Wladimir Putins Herrschaft über Russland und seine politischen Pläne werden aktuell sehr unterschiedlich beschrieben und bewertet; hier ist nicht die Gelegenheit, dies zu vertiefen. Aber die Art und Weise, wie Renner Moskaus Arktispolitik beschreibt und kommentiert, wirkt in vielerlei Hinsicht unsachgemäß ausufernd und leider auch parteilich. Und das ist schade. Hier nur ein (allerdings markantes) Beispiel dazu:
Während er Lenins Verdienste um die Gründung des – bis heute bestehenden! – Arktisinstituts nur in wenigen Zeilen erwähnt, widmet er sich der Marinedoktrin der Russischen Föderation von 2022 sehr ausführlich. Angeblich werden darin Bestimmungen der UN-Seerechtskonvention (UNCLOS) von Moskau einseitig interpretiert; die Richtigkeit dieser Behauptung sei hier mal so angenommen. Aber Renner führt als Hauptkritiker dieser Auslegung die USA an – ausgerechnet, möchte man sagen: Denn er erwähnt nur in einem Nebensatz, dass Washington UNCLOS bis heute gar nicht anerkennt; Russland hingegen als Nachfolger der UdSSR zählt zu den Pionieren und Erstunterzeichnern dieses wichtigen Vertrages.

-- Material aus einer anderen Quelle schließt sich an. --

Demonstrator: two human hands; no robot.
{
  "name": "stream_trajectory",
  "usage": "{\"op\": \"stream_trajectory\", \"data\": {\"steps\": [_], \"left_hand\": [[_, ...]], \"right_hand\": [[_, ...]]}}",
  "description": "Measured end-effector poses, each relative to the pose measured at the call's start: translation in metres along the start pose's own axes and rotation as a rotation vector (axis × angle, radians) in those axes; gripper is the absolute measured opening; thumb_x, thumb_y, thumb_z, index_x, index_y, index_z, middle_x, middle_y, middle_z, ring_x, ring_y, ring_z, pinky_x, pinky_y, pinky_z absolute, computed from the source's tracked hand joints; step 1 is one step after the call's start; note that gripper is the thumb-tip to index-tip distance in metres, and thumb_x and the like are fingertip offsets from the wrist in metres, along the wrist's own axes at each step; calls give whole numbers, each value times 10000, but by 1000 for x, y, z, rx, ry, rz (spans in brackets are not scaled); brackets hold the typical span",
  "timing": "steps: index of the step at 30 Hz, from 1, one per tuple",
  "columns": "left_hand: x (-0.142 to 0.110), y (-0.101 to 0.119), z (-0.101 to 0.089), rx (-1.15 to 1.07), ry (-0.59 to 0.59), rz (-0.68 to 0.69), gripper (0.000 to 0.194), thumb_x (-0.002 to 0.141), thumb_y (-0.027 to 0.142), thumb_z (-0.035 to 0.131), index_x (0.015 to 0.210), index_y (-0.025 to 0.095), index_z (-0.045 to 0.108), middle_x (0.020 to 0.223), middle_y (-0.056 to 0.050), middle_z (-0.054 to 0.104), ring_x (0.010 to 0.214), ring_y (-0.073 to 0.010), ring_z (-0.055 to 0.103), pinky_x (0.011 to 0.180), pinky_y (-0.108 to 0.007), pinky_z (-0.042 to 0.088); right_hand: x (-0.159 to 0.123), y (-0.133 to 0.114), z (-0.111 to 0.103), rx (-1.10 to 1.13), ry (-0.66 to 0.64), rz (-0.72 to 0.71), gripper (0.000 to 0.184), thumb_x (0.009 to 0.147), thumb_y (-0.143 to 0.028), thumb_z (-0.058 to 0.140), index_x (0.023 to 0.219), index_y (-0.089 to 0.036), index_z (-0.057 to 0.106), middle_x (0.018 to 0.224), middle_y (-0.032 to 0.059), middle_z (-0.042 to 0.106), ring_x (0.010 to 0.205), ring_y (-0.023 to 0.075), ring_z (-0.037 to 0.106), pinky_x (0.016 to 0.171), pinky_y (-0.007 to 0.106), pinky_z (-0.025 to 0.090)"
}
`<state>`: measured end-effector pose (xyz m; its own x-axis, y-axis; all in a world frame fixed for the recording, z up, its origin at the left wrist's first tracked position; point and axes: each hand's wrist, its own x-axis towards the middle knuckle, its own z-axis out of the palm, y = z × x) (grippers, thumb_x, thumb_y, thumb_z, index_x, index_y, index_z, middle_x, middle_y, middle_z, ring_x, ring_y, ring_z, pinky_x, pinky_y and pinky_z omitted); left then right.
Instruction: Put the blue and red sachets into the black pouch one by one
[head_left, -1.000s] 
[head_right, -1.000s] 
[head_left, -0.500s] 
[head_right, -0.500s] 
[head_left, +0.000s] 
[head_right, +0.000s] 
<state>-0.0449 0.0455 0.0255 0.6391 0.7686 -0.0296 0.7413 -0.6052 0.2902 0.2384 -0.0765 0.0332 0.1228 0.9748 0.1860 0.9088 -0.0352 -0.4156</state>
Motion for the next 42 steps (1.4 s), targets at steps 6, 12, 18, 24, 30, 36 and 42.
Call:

Wenn nun Moskau das in diesem Abkommen festgeschriebene Recht der freien, friedlichen Durchfahrt auch durch küstennahe Gewässer in einer politisch angespannten Situation einschränkt und diesbezüglich Kontrollrechte beansprucht, so ist das eine Sache. Aber gerade die USA, die für ihre eigenen Gewässer und Küsten ein viele Seerechtsnormen ignorierendes Management pflegen und auch international in ihrer maritimen Politik schon seit Jahrzehnten (lange vor Trump) das Prinzip „America first“ beanspruchen, gerade die sollte ein seriöser Wissenschaftler in einer solchen Frage nicht zum Kronzeugen erklären. Wenn nötig, obliegt die Beurteilung solcher Unstimmigkeiten einzig dem Internationalen Seegerichtshof (ITLOS) in Hamburg. Dort jedoch ist bislang kein entsprechendes Verfahren anhängig.